Regalar móviles a niños es peligroso y es difícil tener un control real
de los peligros a los que se exponen
Jorge
Flores, informático especializado en educar en la seguridad digital, director
de Pantallas Amigas (www.pantallasamigas.net), ha comentado con Laura Peraita,
del suplemento de familia del diario ABC, al menos 6 razones por las que no se
deben regalar teléfonos móviles a los niños, algo que empieza a ponerse de moda
cuando llegan las Primeras Comuniones.
1-
La mayoría de los padres ni sabrán controlar bien ni querrán controlar bien
Aunque
hay un porcentaje de padres sistemáticos y concienzudos que intentarán
controlar desde cerca el móvil de su hijo (con grados de éxito variable), la
inmensa mayoría no lo hará, o lo hará poco y mal. La realidad es que cuando hay
móvil para el niño, la mayoría de padres dejarán al pequeño "solo ante el
peligro".
"Regalan
un móvil, pero no asumen que deben informarse para estar preparados sobre el
manejo que pueden o no pueden hacer a sus hijos de los terminales y, además,
tampoco destinan tiempo (lo ideal es que sea de forma diaria) a controlar dónde
se han metido en las redes sociales, con quién están contactando, qué tipo de
mensajes o imágenes mandan o reciben, qué aplicaciones manejan...". Sin
control diario o casi diario, el abuso está servido.
2-
El menor se expone a dañar a otras personas.. y dañarse él
Un
niño con móvil e internet puede hacer mucho daño a otros niños o personas
vulnerables enviando fotos indebidas, comentarios hirientes o inadecuados,
etc... Y otros pueden causarle daño a él mediante el móvil, con mucha más
facilidad que sin él.
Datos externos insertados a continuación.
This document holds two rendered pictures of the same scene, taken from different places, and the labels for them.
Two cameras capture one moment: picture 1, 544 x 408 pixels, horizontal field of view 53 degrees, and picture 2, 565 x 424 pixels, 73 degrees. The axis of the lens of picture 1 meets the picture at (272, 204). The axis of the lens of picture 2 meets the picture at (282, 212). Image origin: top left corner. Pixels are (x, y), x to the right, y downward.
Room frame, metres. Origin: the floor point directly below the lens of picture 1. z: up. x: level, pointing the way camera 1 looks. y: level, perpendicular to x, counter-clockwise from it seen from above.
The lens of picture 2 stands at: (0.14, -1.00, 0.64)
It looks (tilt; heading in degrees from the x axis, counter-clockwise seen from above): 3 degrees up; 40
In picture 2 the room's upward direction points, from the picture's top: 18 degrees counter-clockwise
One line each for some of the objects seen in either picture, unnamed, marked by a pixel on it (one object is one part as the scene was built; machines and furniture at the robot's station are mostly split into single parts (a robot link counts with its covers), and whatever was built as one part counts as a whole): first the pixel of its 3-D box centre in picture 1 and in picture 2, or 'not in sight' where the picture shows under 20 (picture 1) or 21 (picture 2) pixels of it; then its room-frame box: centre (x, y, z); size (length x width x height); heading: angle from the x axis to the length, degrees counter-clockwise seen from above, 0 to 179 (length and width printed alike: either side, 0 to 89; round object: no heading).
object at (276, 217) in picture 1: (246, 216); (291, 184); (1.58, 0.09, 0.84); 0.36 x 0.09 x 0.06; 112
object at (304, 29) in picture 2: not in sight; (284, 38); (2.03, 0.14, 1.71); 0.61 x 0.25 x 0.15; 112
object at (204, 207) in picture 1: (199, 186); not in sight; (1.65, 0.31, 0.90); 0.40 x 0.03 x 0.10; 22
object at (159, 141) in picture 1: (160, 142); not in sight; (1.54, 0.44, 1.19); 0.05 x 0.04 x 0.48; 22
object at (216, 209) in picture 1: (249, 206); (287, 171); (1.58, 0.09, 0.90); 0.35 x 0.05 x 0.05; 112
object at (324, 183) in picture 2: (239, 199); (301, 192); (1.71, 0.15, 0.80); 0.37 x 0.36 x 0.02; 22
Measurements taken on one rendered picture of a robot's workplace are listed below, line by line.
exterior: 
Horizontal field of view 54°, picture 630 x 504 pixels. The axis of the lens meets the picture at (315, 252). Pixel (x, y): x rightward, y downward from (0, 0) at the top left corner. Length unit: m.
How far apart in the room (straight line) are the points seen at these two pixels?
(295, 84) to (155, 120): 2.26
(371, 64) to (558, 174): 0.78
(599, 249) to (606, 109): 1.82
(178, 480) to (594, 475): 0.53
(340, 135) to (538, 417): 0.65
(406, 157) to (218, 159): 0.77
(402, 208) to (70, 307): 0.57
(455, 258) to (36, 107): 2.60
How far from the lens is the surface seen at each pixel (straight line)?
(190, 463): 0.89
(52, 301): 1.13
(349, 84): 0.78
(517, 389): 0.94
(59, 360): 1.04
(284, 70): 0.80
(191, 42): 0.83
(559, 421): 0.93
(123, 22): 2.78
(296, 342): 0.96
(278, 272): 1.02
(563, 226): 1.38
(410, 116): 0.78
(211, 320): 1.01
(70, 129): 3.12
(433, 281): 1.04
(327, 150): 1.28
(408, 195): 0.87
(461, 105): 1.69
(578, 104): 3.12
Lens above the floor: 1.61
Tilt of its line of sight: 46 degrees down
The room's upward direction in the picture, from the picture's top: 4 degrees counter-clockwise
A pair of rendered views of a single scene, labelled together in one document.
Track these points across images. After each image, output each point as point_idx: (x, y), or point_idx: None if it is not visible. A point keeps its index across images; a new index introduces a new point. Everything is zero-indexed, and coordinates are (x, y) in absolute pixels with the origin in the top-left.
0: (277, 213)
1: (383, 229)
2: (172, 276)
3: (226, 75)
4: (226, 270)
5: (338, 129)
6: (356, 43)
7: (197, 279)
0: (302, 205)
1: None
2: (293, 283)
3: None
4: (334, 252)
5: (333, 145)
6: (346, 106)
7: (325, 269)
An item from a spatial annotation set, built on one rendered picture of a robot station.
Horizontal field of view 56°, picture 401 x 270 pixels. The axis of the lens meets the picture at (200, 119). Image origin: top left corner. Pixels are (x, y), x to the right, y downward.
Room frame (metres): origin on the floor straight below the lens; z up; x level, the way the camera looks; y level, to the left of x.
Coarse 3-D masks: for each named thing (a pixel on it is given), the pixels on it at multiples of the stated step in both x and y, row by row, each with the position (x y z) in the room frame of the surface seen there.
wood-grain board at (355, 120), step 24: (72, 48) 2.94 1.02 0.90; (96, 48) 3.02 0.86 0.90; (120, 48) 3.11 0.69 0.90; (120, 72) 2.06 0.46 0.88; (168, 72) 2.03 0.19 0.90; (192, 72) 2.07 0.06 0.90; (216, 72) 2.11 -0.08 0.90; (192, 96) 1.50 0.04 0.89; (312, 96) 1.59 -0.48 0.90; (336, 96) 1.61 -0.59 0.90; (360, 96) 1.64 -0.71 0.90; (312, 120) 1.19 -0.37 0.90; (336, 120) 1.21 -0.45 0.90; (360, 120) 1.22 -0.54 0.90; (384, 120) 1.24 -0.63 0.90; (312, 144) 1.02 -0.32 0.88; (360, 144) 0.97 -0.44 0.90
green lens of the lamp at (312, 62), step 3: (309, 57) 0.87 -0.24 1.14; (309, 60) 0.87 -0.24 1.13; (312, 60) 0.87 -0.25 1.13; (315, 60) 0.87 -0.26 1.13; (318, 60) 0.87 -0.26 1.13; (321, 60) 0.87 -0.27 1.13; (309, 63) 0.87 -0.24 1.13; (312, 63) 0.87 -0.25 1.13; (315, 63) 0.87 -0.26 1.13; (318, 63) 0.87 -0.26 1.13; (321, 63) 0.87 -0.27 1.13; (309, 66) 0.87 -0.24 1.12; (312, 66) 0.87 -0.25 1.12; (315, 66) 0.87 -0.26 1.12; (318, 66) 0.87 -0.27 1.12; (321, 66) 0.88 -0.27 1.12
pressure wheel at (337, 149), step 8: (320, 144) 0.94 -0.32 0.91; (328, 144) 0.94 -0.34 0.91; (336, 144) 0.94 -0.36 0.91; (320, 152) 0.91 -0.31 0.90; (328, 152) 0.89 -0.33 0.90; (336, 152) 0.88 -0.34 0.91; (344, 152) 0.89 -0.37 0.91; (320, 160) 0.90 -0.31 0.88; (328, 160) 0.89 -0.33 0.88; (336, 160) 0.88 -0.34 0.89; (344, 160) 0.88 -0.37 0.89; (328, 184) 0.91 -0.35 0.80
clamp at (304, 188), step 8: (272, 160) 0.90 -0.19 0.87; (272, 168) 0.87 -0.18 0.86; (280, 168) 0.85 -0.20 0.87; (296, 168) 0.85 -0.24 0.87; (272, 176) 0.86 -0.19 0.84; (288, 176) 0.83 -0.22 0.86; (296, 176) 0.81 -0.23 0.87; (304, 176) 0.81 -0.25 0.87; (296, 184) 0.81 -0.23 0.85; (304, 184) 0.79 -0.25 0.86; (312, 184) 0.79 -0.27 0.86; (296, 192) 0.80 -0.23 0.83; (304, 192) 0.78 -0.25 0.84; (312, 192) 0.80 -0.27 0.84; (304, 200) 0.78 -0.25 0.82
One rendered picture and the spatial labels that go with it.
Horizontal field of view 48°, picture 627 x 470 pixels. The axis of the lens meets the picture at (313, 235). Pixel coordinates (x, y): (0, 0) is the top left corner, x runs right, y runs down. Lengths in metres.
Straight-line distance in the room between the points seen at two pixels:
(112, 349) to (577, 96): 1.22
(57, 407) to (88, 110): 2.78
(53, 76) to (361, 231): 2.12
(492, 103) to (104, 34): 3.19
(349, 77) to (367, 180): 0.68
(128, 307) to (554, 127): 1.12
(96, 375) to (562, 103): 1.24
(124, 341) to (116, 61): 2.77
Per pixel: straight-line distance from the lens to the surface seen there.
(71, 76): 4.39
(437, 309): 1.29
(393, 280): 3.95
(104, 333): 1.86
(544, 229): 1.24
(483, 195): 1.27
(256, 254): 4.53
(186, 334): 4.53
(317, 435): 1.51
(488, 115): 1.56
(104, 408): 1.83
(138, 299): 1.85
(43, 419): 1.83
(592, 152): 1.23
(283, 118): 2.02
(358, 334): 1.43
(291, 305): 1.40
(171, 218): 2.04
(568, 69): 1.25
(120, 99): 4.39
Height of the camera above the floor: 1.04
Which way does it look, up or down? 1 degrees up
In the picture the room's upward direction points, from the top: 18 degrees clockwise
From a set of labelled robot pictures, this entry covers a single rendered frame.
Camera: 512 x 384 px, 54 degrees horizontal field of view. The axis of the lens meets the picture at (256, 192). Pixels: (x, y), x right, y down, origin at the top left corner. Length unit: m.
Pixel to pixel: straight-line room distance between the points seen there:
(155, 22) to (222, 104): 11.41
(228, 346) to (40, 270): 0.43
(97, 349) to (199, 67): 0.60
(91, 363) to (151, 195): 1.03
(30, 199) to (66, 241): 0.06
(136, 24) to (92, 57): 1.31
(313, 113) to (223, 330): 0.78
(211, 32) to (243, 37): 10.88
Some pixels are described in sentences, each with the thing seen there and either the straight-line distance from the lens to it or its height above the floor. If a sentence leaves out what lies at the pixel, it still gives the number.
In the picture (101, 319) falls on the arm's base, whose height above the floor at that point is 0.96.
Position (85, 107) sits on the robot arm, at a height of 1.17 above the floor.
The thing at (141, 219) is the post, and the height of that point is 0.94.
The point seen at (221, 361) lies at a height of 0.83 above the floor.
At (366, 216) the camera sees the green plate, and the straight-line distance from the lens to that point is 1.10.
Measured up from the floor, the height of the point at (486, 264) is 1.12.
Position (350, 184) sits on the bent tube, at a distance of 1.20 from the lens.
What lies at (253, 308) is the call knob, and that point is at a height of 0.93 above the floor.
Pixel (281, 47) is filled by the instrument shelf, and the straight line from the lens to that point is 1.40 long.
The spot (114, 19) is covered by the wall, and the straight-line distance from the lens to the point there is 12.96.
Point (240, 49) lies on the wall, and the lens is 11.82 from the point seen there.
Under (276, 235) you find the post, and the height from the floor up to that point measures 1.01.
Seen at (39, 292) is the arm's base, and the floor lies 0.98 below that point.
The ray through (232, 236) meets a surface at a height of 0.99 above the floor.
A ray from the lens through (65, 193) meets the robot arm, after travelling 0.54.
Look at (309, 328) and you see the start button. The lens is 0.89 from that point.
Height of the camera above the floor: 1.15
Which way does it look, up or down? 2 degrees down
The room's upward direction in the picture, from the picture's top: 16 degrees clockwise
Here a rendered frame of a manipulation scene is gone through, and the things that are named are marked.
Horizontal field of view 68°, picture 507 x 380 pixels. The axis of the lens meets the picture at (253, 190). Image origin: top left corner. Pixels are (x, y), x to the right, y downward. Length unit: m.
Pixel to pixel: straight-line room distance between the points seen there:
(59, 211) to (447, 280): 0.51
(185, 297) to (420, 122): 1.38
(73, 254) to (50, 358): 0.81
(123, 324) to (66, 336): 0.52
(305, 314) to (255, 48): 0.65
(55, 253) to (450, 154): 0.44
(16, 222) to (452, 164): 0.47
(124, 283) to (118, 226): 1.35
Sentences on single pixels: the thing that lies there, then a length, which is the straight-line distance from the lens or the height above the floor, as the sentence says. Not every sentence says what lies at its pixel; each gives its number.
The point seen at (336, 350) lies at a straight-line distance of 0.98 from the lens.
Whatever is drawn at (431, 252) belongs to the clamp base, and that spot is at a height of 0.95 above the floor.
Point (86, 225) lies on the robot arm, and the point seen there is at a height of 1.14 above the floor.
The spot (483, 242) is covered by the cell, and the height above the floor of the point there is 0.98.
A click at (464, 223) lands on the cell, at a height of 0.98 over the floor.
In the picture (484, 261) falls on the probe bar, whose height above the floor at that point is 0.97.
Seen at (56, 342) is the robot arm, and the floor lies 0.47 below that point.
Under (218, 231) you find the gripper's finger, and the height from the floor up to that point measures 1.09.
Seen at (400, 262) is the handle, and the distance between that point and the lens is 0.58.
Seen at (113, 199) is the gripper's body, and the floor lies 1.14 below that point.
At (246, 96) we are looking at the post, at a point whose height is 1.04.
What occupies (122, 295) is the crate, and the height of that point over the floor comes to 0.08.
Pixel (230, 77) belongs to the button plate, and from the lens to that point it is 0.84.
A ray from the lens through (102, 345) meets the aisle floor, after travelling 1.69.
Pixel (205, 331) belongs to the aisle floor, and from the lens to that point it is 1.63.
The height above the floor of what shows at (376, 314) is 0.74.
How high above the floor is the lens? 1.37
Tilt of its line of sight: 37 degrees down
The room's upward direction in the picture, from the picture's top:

Se carga sobre el niño una enorme responsabilidad y
capacidad de hacer o sufrir daño. Y es solo un niño.
3-
El niño debe aceptar la supervisión paterna real y frecuente... y traerá
discusiones eternas
Se
presupone que deben cumplir con una serie de obligaciones: Los hijos deben
aceptar que sus padres entren en el terreno de su «privacidad» y supervisen el
terminal cuando consideren para leer los contenidos y ver con quién se
mensajea, o para que no entren virus. Los padres deben saber que aunque se haya
avisado al niño, se encontrarán con dificultades cada vez que quieran acceder
de forma consentida y ética a su terminal. Las discusiones están aseguradas.
4-
Una vez tenga móvil, querrá más y más horas de uso
Que
tenga un móvil a edad temprana implica que se le está facilitando el acceso a
determinados hábitos y comportamientos que habrá que combatir, como es un uso
abusivo. Aunque se le haya puesto límites de horas, días o tiempo, siempre
querrá más y más. El móvil no es "para llamar" ni mandar "algún
mensaje", sino que los chicos lo usan para conectarse durante horas a
juegos, películas, redes sociales... puede pasar muchas horas que le parecerán
muy pocas, y siempre querrá más y más. El conflicto será continuado: lo pactado
con el niño que recibió el móvil a los 9 o 10 años no lo aceptará el de 12 o
13.
5-
Enganchado a horas de móvil, renuncia a todas las otras actividades
El
móvil engancha, es fácil, está en el bolsillo, no cuesta ningún esfuerzo. En
cambio, quedar con amigos reales para jugar sí requiere un esfuerzo, una cierta
logística. También el deporte requiere esfuerzo, y el trato cara a cara con los
demás. Por eso, el niño dejará de lado esas cosas que cuestan esfuerzo para
volcarse en el móvil.
Por
supuesto, el móvil engancha más que leer novelas o cómics, pintar, dibujar o
ensayar con un instrumento. El móvil quita horas a todas esas cosas. Y las
horas de infancia son distintas a las de otras edades: lo que no se juega como
niño, lo que no se ensaya, aprende o vive siendo niño, no se puede adquirir
igual en otras edades.
Jorge
Flores, consultado por ABC, aconseja a los padres que no se dejen llevar por
las modas porque sus hijos de 9 años ni necesitan ni harán un uso adecuado de
los móviles. Muchas familias lo regalan porque se dejan persuadir por el típico
comentario de que a «fulanito y a menganito» ya se lo han comprado.
«Hay
que ser consecuentes —apunta Flores— y tener mucha mano izquierda. Si no se le
regala el móvil, ante su pertinente enfado, se le puede ofrecer otro tipo de
compensación que también le atraiga y que a buen seguro le será más útil y
beneficiosa. Y, sobre todo, recalcárselo: "sí, fulanito tiene un móvil,
pero tú tienes más suerte porque tienes...», explica al diario ABC.